• _WHAT TO PRODUCE_: Set out exactly, line by line, the stretch of data below that begins at the line containing "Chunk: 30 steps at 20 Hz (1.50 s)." and ends at the line containing "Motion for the", with both ends kept.

(Stored items)
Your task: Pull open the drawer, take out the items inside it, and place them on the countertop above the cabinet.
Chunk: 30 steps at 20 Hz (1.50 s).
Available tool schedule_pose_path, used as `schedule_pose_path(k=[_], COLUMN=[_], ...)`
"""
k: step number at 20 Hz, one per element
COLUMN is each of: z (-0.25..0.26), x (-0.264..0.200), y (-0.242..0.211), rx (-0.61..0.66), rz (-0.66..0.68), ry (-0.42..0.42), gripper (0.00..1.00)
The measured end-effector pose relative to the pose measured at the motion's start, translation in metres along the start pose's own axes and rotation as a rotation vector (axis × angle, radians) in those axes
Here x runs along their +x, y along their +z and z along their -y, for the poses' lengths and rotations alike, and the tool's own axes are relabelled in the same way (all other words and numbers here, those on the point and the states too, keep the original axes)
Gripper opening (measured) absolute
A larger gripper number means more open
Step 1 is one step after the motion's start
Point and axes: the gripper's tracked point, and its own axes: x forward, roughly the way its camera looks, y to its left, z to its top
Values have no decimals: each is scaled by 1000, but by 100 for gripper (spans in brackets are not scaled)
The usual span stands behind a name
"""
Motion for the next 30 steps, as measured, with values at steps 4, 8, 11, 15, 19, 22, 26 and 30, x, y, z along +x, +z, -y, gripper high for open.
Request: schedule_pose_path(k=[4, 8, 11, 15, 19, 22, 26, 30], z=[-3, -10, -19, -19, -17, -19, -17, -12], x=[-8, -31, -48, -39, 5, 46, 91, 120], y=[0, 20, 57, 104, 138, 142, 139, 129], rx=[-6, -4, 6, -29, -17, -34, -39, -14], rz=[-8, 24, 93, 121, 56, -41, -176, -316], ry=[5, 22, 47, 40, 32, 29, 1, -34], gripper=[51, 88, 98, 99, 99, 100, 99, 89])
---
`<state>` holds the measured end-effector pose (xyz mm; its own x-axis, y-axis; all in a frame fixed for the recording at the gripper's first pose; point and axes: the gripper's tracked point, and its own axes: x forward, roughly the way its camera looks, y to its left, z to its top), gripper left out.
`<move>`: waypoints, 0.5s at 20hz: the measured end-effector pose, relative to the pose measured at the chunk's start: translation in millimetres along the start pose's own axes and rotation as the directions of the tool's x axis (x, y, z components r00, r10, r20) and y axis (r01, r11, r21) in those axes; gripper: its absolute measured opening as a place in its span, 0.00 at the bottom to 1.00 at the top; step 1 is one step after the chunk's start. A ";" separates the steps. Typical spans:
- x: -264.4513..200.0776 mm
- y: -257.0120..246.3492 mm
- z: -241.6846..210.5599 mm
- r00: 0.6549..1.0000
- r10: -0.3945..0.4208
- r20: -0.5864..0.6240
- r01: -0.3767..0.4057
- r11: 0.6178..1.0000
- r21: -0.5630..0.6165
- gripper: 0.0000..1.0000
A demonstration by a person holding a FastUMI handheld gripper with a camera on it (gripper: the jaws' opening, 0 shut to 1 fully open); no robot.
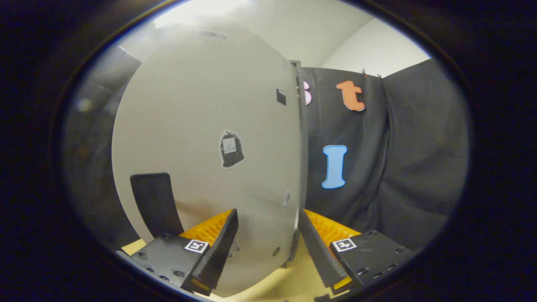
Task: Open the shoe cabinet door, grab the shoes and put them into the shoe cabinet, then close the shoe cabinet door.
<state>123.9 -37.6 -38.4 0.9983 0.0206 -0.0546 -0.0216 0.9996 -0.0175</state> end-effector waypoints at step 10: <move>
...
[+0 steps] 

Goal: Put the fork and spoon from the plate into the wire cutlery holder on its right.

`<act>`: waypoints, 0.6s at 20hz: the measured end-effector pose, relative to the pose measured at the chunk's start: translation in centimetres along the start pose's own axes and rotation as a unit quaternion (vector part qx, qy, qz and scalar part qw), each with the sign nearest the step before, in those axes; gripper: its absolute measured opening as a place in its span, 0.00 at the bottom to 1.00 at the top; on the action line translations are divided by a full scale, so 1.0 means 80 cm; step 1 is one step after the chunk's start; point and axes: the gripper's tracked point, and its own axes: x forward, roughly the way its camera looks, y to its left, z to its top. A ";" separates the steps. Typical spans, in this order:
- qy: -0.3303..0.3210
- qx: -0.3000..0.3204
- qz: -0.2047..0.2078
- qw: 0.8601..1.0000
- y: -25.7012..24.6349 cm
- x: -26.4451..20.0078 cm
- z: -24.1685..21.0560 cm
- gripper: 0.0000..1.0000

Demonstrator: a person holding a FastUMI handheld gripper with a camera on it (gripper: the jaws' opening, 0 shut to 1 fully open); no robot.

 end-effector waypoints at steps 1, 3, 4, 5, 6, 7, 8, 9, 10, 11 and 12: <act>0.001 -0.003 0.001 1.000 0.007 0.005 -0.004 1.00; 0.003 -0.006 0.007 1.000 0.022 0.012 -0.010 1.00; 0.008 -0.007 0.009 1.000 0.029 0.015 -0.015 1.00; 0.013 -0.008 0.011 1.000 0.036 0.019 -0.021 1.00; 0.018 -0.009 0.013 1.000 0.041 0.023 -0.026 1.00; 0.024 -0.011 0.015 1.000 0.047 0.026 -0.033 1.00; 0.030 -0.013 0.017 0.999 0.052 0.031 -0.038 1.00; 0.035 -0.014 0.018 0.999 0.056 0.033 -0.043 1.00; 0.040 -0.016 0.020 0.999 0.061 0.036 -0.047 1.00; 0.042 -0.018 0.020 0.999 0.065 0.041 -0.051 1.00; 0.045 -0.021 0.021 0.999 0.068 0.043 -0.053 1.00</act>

• _WORKED SOLUTION_:
Chunk: 30 steps at 20 Hz (1.50 s).
Available tool schedule_pose_path, used as `schedule_pose_path(k=[_], COLUMN=[_], ...)`
"""
k: step number at 20 Hz, one per element
COLUMN is each of: z (-0.25..0.26), x (-0.264..0.200), y (-0.242..0.211), rx (-0.61..0.66), rz (-0.66..0.68), ry (-0.42..0.42), gripper (0.00..1.00)
The measured end-effector pose relative to the pose measured at the motion's start, translation in metres along the start pose's own axes and rotation as a rotation vector (axis × angle, radians) in those axes
Here x runs along their +x, y along their +z and z along their -y, for the poses' lengths and rotations alike, and the tool's own axes are relabelled in the same way (all other words and numbers here, those on the point and the states too, keep the original axes)
Gripper opening (measured) absolute
A larger gripper number means more open
Step 1 is one step after the motion's start
Point and axes: the gripper's tracked point, and its own axes: x forward, roughly the way its camera looks, y to its left, z to its top
Values have no decimals: each is scaled by 1000, but by 100 for gripper (spans in brackets are not scaled)
The usual span stands behind a name
"""
Motion for the next 30 steps, as measured, with values at steps 4, 8, 11, 15, 19, 22, 26 and 30, x, y, z along +x, +z, -y, gripper high for open.

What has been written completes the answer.